It is becoming popular amongst Keynesians (and perhaps some monetarists too) to suggest that Western governments do not have a deficit problem, they just have a hiatus in their tax receipts. Government's job, therefore, is to help the economy get back to a healthy state as quickly as possible (through deficit spending, low interest rates and quantitative easing), at which point tax revenues will be restored, the deficit will be eliminated, and normal service will resume.
Ummm... No. Here's a statistic that shocked me:
In real terms, the projected US deficit this year is more than the combined US deficits for the three years from 1943 to 1945.
This is from White House figures (see Table 1.3 of the Historical Tables of the Office of Management and Budget). Converted to year 2000 dollars, the projected deficit in 2009 is $1,440.1 billion ($1,841.2 billion in current dollars), and the deficits in 1943, 1944 and 1945 were $486.2, $448.2 and $456.8 billion respectively (in 2000 dollars). These were the previous highest deficits run until this year, with somewhat more justification.
This deficit isn't principally due to a collapse of tax receipts below the norm. In real terms, the total projected tax receipts in 2009 are higher than the total receipts in 2003 and 1997. In between, we have had two huge bubbles (in fact we were already well into the first bubble by 1997).
Depending whether you think we returned to trend in 2003-4 or remained above it (we could get a better fit with the period from 1940-1995 on the assumption that it remained above), the projected downturn has overshot the trend by somewhere between a few billion dollars and a couple of hundred billion dollars. That leaves $1.25 to $1.4 trillion in 2000 dollars ($1.5 to 1.8 trillion in current dollars) of deficit unaccounted for by tax revenue that might reasonably be anticipated, in the absence of another bubble even bigger than the preceding two.
That doesn't stop the Obama government from projecting exactly that, however. Here is how the above graph looks if we add in their projections for tax revenue to 2014:
By 2011, they project that tax receipts will have returned to a level where they exceed the 2000 peak during the first bubble, and are only a little short of the 2007 peak in the second bubble.

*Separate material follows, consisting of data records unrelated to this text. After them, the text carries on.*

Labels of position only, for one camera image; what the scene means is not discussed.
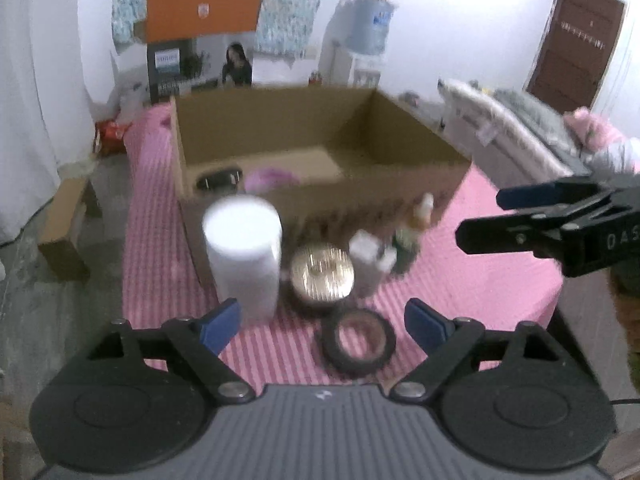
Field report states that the black tape roll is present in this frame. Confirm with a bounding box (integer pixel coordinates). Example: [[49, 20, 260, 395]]
[[315, 308, 398, 377]]

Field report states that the red snack bag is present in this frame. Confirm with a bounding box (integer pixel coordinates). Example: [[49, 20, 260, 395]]
[[94, 119, 133, 155]]

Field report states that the orange printed appliance box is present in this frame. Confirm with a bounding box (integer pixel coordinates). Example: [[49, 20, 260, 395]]
[[144, 0, 267, 107]]

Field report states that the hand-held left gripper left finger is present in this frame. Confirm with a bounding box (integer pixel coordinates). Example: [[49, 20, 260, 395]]
[[84, 297, 257, 405]]

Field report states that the small white square bottle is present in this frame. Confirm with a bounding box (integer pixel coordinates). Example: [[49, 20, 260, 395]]
[[348, 230, 397, 297]]

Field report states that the purple plastic lid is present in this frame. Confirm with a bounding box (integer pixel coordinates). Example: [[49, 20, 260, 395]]
[[244, 167, 302, 194]]

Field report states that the pink garment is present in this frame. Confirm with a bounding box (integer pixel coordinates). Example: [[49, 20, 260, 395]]
[[562, 106, 627, 152]]

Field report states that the gold-lid dark jar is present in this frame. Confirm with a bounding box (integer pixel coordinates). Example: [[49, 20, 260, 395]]
[[289, 242, 357, 317]]

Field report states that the brown wooden door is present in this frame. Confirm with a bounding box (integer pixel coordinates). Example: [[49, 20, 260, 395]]
[[525, 0, 629, 114]]

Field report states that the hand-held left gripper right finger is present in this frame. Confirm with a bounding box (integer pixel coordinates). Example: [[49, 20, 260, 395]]
[[389, 297, 568, 403]]

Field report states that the white water dispenser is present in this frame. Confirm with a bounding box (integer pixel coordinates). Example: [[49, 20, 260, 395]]
[[320, 39, 387, 87]]

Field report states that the white plastic bag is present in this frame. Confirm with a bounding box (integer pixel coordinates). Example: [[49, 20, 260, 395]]
[[112, 82, 152, 122]]

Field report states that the green dropper bottle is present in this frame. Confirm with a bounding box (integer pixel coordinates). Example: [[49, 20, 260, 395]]
[[391, 192, 436, 275]]

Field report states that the floral cloth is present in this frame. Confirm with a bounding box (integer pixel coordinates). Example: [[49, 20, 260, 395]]
[[111, 0, 347, 60]]

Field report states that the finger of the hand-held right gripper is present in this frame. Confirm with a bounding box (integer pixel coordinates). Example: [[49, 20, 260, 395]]
[[496, 179, 603, 212], [455, 205, 568, 257]]

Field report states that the grey blanket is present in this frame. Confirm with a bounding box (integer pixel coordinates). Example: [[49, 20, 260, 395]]
[[492, 87, 640, 177]]

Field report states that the white pill bottle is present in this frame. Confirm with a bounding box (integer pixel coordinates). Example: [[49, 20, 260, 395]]
[[202, 197, 284, 327]]

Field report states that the black key fob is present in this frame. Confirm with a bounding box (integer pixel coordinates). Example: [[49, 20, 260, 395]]
[[196, 170, 245, 194]]

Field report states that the brown cardboard box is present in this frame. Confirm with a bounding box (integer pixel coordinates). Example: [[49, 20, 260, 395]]
[[170, 86, 473, 281]]

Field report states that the white curtain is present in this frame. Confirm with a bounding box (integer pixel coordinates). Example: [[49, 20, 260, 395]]
[[0, 0, 98, 247]]

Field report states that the pink checked tablecloth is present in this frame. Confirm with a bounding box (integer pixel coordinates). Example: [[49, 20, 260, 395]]
[[122, 102, 563, 397]]

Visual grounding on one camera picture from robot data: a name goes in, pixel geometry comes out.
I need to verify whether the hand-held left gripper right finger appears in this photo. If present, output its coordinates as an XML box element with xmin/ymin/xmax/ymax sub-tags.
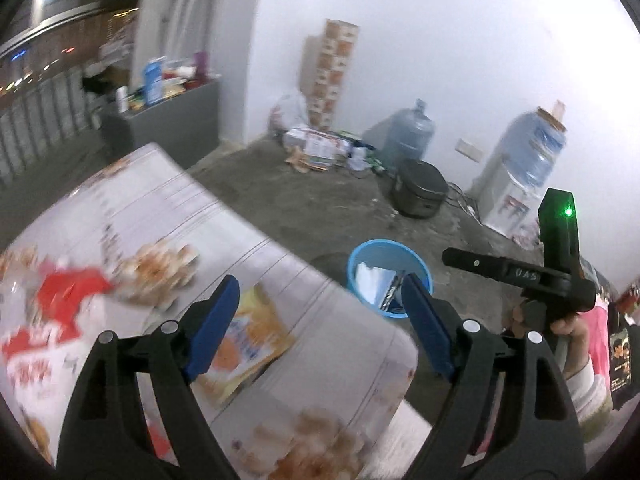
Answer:
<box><xmin>400</xmin><ymin>272</ymin><xmax>586</xmax><ymax>480</ymax></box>

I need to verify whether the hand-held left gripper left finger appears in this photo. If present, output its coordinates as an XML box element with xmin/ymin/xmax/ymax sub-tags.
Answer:
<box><xmin>56</xmin><ymin>275</ymin><xmax>241</xmax><ymax>480</ymax></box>

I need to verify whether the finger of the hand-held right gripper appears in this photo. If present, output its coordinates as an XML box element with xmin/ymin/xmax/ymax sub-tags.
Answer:
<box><xmin>441</xmin><ymin>246</ymin><xmax>546</xmax><ymax>286</ymax></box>

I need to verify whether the orange yellow snack packet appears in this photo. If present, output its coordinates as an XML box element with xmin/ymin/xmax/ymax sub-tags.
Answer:
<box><xmin>192</xmin><ymin>282</ymin><xmax>296</xmax><ymax>408</ymax></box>

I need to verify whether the white torn paper carton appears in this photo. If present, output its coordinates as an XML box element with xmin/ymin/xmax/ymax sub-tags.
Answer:
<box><xmin>356</xmin><ymin>262</ymin><xmax>386</xmax><ymax>303</ymax></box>

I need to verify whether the blue plastic wastebasket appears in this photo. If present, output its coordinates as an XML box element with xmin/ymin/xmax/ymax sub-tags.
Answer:
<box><xmin>347</xmin><ymin>240</ymin><xmax>435</xmax><ymax>322</ymax></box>

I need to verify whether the red snack wrapper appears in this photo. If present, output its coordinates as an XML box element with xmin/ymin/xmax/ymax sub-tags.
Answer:
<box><xmin>32</xmin><ymin>266</ymin><xmax>115</xmax><ymax>313</ymax></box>

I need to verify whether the red white snack bag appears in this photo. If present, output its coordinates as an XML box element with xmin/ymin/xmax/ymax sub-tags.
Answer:
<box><xmin>0</xmin><ymin>327</ymin><xmax>83</xmax><ymax>411</ymax></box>

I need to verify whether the person's right forearm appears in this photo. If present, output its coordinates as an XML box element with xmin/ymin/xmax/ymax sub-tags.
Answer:
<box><xmin>562</xmin><ymin>355</ymin><xmax>613</xmax><ymax>413</ymax></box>

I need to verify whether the person's right hand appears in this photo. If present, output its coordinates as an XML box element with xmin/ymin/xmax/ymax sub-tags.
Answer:
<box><xmin>511</xmin><ymin>304</ymin><xmax>592</xmax><ymax>376</ymax></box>

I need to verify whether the clear bag of snacks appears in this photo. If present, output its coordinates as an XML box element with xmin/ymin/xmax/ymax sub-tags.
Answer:
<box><xmin>512</xmin><ymin>225</ymin><xmax>543</xmax><ymax>250</ymax></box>

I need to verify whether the white water dispenser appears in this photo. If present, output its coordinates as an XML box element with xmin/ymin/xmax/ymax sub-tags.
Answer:
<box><xmin>472</xmin><ymin>152</ymin><xmax>543</xmax><ymax>241</ymax></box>

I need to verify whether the water jug on dispenser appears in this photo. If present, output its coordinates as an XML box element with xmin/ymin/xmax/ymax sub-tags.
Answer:
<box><xmin>502</xmin><ymin>107</ymin><xmax>568</xmax><ymax>193</ymax></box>

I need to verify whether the black rice cooker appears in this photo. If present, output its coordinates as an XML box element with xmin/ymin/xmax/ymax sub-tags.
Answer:
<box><xmin>390</xmin><ymin>159</ymin><xmax>450</xmax><ymax>220</ymax></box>

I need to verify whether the pink cloth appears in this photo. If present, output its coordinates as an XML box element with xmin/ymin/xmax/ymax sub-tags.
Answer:
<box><xmin>582</xmin><ymin>305</ymin><xmax>613</xmax><ymax>396</ymax></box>

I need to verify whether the white fluffy blanket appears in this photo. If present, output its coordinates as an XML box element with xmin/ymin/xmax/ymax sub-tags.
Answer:
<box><xmin>360</xmin><ymin>400</ymin><xmax>436</xmax><ymax>480</ymax></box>

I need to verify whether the black printed shirt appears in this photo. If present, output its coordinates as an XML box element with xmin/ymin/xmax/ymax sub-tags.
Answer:
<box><xmin>605</xmin><ymin>300</ymin><xmax>640</xmax><ymax>411</ymax></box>

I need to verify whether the empty water jug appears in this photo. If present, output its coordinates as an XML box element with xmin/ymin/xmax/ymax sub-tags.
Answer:
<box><xmin>382</xmin><ymin>100</ymin><xmax>435</xmax><ymax>171</ymax></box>

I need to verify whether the grey cabinet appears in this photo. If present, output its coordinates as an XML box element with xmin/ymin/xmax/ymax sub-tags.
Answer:
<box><xmin>102</xmin><ymin>76</ymin><xmax>222</xmax><ymax>171</ymax></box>

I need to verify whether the white plastic bag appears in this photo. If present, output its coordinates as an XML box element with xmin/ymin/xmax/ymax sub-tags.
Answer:
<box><xmin>270</xmin><ymin>91</ymin><xmax>310</xmax><ymax>133</ymax></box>

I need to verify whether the tall patterned box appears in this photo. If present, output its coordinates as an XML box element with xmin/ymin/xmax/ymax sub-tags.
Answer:
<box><xmin>306</xmin><ymin>19</ymin><xmax>361</xmax><ymax>131</ymax></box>

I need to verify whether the pile of small packets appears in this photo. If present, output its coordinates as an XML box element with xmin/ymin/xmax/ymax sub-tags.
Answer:
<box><xmin>127</xmin><ymin>62</ymin><xmax>201</xmax><ymax>111</ymax></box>

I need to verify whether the blue detergent bottle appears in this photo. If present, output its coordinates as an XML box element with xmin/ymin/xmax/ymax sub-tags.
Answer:
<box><xmin>144</xmin><ymin>56</ymin><xmax>168</xmax><ymax>107</ymax></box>

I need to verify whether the metal railing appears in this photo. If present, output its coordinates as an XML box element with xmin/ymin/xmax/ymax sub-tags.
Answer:
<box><xmin>0</xmin><ymin>0</ymin><xmax>141</xmax><ymax>186</ymax></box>

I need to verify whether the grey curtain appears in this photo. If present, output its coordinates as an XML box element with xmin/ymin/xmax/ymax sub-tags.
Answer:
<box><xmin>102</xmin><ymin>0</ymin><xmax>201</xmax><ymax>68</ymax></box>

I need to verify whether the power cable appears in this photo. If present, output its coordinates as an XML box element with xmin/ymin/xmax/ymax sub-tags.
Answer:
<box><xmin>445</xmin><ymin>182</ymin><xmax>483</xmax><ymax>221</ymax></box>

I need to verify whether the wall socket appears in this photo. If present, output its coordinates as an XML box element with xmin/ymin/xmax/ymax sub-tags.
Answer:
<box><xmin>456</xmin><ymin>137</ymin><xmax>485</xmax><ymax>162</ymax></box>

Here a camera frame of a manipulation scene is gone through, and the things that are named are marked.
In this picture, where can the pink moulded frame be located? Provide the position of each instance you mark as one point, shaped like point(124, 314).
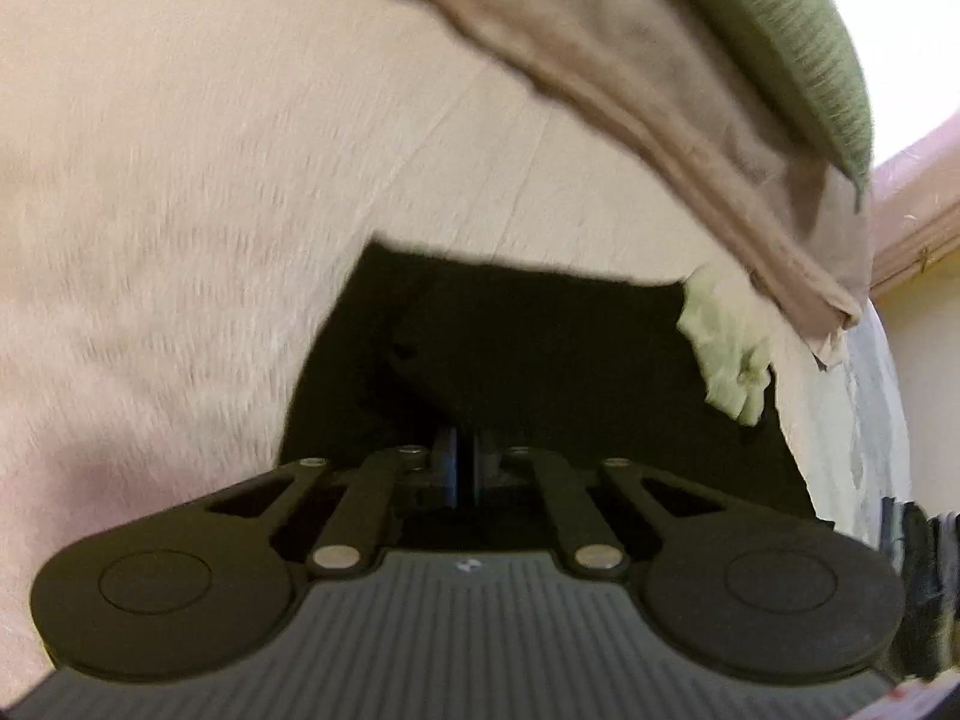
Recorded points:
point(922, 217)

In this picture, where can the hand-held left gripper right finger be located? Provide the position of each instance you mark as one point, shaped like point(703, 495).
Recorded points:
point(474, 472)

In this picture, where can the pinkish beige folded blanket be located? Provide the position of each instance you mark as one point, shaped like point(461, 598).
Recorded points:
point(637, 90)

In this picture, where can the black garment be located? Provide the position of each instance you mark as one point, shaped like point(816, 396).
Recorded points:
point(525, 352)

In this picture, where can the green ribbed cloth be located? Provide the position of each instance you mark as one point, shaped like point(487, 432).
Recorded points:
point(787, 37)

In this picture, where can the pink grey striped blanket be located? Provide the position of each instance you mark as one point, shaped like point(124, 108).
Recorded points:
point(187, 202)

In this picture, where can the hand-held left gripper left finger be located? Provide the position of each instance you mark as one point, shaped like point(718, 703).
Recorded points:
point(446, 472)

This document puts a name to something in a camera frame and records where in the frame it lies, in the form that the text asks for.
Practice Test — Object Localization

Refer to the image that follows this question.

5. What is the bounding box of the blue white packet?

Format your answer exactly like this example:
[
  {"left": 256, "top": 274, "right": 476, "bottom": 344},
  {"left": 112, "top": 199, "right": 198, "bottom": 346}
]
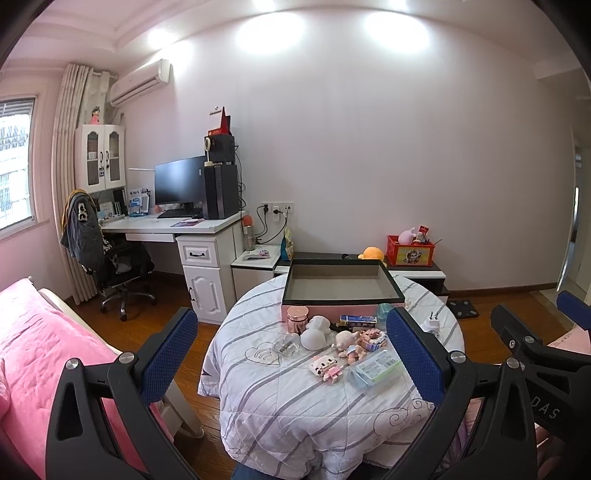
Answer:
[{"left": 127, "top": 187, "right": 151, "bottom": 217}]

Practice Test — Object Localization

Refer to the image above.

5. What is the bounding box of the window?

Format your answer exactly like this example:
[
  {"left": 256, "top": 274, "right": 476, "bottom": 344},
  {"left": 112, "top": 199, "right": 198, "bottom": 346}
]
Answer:
[{"left": 0, "top": 95, "right": 40, "bottom": 232}]

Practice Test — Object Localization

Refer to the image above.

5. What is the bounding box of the pink block house toy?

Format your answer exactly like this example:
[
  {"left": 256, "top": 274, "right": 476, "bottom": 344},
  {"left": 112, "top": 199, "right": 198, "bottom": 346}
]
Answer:
[{"left": 355, "top": 329, "right": 389, "bottom": 356}]

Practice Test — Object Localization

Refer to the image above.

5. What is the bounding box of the white desk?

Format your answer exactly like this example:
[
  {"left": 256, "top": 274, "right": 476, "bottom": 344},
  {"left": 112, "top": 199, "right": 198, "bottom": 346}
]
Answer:
[{"left": 99, "top": 210, "right": 247, "bottom": 324}]

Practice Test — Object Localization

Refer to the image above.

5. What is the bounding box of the white air conditioner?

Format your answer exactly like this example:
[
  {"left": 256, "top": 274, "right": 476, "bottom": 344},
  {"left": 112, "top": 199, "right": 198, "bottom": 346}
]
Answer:
[{"left": 108, "top": 58, "right": 172, "bottom": 106}]

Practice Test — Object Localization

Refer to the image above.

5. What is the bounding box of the white round dome ornament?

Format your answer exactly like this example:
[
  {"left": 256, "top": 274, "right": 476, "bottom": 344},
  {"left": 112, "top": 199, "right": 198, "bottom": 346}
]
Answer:
[{"left": 300, "top": 329, "right": 328, "bottom": 354}]

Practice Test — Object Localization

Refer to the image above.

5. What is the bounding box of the red plastic crate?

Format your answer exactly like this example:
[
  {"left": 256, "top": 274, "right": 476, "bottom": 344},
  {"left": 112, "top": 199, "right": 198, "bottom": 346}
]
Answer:
[{"left": 386, "top": 234, "right": 437, "bottom": 267}]

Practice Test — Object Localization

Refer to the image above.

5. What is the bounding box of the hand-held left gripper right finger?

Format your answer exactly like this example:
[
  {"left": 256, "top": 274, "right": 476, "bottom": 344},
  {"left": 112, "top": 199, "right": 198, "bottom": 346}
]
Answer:
[{"left": 385, "top": 307, "right": 539, "bottom": 480}]

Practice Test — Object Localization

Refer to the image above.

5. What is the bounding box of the pink bed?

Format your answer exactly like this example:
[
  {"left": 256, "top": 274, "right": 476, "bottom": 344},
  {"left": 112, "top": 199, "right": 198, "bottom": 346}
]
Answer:
[{"left": 0, "top": 277, "right": 176, "bottom": 480}]

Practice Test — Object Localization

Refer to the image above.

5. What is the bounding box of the beige curtain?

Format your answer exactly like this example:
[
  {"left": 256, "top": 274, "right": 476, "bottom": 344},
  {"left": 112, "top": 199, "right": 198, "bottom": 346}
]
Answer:
[{"left": 52, "top": 62, "right": 114, "bottom": 303}]

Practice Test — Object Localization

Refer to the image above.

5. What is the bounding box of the white bed frame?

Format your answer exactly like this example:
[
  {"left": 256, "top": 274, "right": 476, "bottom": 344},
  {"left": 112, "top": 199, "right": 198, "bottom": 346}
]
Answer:
[{"left": 28, "top": 276, "right": 206, "bottom": 439}]

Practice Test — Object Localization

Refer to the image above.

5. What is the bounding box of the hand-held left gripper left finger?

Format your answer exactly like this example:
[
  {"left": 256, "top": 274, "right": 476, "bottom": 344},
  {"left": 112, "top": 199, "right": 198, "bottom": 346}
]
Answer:
[{"left": 46, "top": 307, "right": 204, "bottom": 480}]

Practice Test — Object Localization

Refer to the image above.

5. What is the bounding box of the red folded card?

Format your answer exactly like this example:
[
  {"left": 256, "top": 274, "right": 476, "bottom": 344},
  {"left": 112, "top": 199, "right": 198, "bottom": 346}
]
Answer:
[{"left": 207, "top": 106, "right": 233, "bottom": 137}]

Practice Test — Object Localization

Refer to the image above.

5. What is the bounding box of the pink white block toy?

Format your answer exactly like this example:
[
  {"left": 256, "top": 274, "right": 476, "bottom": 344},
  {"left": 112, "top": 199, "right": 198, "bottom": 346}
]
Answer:
[{"left": 309, "top": 356, "right": 345, "bottom": 383}]

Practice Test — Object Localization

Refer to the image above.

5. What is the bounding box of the grey jacket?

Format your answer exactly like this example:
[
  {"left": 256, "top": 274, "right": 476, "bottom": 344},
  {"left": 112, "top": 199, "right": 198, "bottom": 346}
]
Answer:
[{"left": 60, "top": 189, "right": 107, "bottom": 273}]

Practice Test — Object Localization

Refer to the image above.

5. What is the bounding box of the silver door handle bar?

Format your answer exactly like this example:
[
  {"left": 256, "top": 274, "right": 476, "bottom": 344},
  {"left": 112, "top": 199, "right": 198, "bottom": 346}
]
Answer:
[{"left": 556, "top": 185, "right": 580, "bottom": 296}]

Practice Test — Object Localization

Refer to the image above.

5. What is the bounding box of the pink printed cloth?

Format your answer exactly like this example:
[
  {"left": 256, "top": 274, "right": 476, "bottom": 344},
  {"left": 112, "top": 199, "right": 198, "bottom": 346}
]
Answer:
[{"left": 538, "top": 323, "right": 591, "bottom": 357}]

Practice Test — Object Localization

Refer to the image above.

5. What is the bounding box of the black computer monitor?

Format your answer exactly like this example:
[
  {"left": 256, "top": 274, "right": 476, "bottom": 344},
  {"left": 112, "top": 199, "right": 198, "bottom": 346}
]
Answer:
[{"left": 154, "top": 155, "right": 207, "bottom": 214}]

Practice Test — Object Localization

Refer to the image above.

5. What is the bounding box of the black computer tower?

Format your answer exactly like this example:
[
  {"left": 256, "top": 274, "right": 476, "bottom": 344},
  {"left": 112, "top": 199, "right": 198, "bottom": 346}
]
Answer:
[{"left": 202, "top": 164, "right": 241, "bottom": 220}]

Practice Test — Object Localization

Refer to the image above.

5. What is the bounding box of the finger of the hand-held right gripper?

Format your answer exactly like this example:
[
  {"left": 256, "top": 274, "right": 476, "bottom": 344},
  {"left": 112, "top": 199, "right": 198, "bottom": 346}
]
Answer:
[
  {"left": 490, "top": 304, "right": 568, "bottom": 370},
  {"left": 556, "top": 290, "right": 591, "bottom": 331}
]

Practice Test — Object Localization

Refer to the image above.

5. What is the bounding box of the white hutch cabinet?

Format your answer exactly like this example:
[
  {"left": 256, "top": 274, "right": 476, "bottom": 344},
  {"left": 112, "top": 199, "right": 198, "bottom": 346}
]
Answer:
[{"left": 74, "top": 124, "right": 127, "bottom": 195}]

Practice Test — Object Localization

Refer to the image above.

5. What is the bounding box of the black office chair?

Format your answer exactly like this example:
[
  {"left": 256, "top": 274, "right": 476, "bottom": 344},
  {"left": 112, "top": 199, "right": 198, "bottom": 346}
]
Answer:
[{"left": 65, "top": 189, "right": 158, "bottom": 321}]

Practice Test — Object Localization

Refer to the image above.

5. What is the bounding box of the round table, striped cloth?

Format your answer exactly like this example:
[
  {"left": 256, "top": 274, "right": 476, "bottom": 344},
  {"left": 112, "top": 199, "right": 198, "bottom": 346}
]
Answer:
[{"left": 198, "top": 274, "right": 467, "bottom": 472}]

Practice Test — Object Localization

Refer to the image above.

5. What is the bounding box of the black bathroom scale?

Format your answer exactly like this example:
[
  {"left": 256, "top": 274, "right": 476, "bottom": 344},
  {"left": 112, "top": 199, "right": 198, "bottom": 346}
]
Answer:
[{"left": 449, "top": 298, "right": 481, "bottom": 319}]

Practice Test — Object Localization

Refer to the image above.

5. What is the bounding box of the pink storage box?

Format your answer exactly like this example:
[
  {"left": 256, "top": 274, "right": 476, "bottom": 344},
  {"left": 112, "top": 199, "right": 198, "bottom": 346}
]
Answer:
[{"left": 281, "top": 258, "right": 407, "bottom": 324}]

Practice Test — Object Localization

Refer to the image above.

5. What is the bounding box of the clear glass dish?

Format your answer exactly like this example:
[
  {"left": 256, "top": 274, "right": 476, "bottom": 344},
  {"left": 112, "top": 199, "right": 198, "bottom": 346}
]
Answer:
[{"left": 273, "top": 336, "right": 301, "bottom": 357}]

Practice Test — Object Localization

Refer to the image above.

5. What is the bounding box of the black speaker box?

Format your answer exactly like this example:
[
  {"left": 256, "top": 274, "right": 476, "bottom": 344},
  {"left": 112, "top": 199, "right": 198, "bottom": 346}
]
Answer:
[{"left": 204, "top": 134, "right": 236, "bottom": 164}]

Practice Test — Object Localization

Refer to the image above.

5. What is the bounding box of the rose gold lidded jar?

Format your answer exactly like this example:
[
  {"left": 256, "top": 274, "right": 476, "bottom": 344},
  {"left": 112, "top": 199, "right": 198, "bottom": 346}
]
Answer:
[{"left": 286, "top": 305, "right": 310, "bottom": 334}]

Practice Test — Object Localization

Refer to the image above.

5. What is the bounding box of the black cable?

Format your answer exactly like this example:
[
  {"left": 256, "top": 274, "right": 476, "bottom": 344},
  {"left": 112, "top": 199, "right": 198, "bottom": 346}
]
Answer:
[{"left": 238, "top": 205, "right": 280, "bottom": 245}]

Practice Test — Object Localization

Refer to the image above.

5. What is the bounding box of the teal clear plastic cup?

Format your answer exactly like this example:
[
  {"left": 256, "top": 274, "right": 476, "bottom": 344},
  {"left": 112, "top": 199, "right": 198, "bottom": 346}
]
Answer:
[{"left": 375, "top": 303, "right": 402, "bottom": 330}]

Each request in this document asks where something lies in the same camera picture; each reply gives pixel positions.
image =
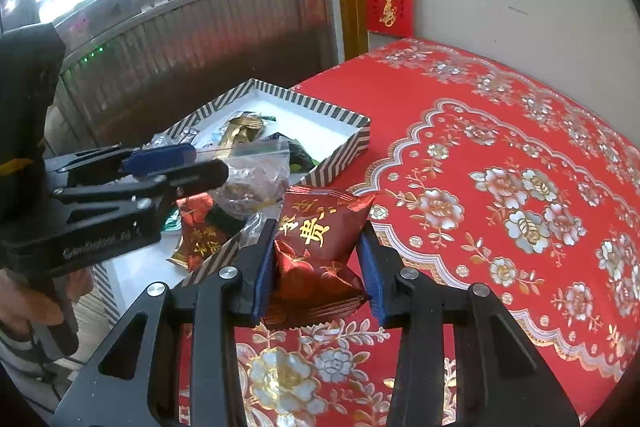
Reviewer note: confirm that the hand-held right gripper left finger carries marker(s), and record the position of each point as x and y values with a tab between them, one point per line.
265	277

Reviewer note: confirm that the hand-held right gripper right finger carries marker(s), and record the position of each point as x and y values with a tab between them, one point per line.
372	279

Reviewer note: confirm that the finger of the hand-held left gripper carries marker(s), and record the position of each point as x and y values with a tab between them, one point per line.
195	179
160	157

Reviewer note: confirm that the dark green snack packet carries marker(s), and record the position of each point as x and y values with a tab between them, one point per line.
172	219

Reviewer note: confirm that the red gold-print snack packet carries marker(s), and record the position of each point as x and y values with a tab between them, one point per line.
320	252
197	227

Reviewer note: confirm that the clear bag of dates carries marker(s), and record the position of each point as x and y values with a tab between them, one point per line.
255	177

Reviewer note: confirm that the gold snack packet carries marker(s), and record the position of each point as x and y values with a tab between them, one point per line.
240	132

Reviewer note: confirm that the green black snack packet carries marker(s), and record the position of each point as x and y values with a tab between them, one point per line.
300	157

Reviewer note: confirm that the striped white cardboard box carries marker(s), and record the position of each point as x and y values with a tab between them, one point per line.
320	119

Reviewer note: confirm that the person's left hand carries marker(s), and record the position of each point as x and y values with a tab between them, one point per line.
25	307

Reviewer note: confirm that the wooden slatted panel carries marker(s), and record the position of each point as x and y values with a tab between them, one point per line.
200	32

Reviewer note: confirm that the red floral tablecloth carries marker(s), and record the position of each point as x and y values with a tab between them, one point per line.
500	132

The following year (2012), they plan to excede the 2007 tax peak by almost 10%, and by nearly 20% by 2014. And even then, spending will be so much higher than these new peaks that they will still be running deficits of nearly $400 billion, and the deficit will be going back up again. They project the average spending in the period 2009-2014 to be 27% higher than it was at the tax-revenue peak in 2007, at which time they were already running a deficit of $133 billion.
All of this is in real terms, in 2000 dollars. The figures in current money will be significantly higher.
There is only one way to try to achieve this, and that is to blow the biggest bubble in history - a bubble to make the roaring twenties or the recent lunacy look sane. Failure and disaster are inevitable. The only question is when. Will markets buy this fantasy for a while (i.e. continue to buy Treasuries and/or hold off dumping the dollar) or will they return to sanity soon and prevent the US government from running up a bill it can't afford to pay back?
Note that this is not to say that other countries are much better, their projections more realistic, or their market bubbles more rational. This is the most egregious example of a more widespread delusion. All governments' stimulus plans and projected budgets are unrealistic. They will have to be curtailed, and hence will fail to deliver the economic recovery that markets are currently pricing in (but which they wouldn't have delivered even if they could somehow have been funded). It's not about flight from one currency to another, but flight from all fiat currencies.
There will be no alternative to major real cuts to government budgets, services and welfare provision, at the same time as unemployment is soaring from a reduction in public-sector employees to match the earlier reduction in private-sector employees. A shrunken economy will face a higher tax burden (proportionately) because of the imbalance between private-sector earnings and public-sector costs, despite reduced numbers of public-sector employees. The weight of taxation will inhibit economic recovery.
Our troubles have only just begun.
I was remiss in providing graphical representations only of the trajectory of tax receipts and not also of federal outlays to give a visual indication of the (budgetary and reality) gap. So here it is:
Clearly, the trajectories set by the historical trend over the past 35 years are unsustainable. And yet the projections of the Obama administration are massively more optimistic than those unsustainable trends. They are so fantastic that they make the Lord of the Rings look like cinema verite. What people need to ask themselves is what happens when governments fail to deliver on their fantastic projections?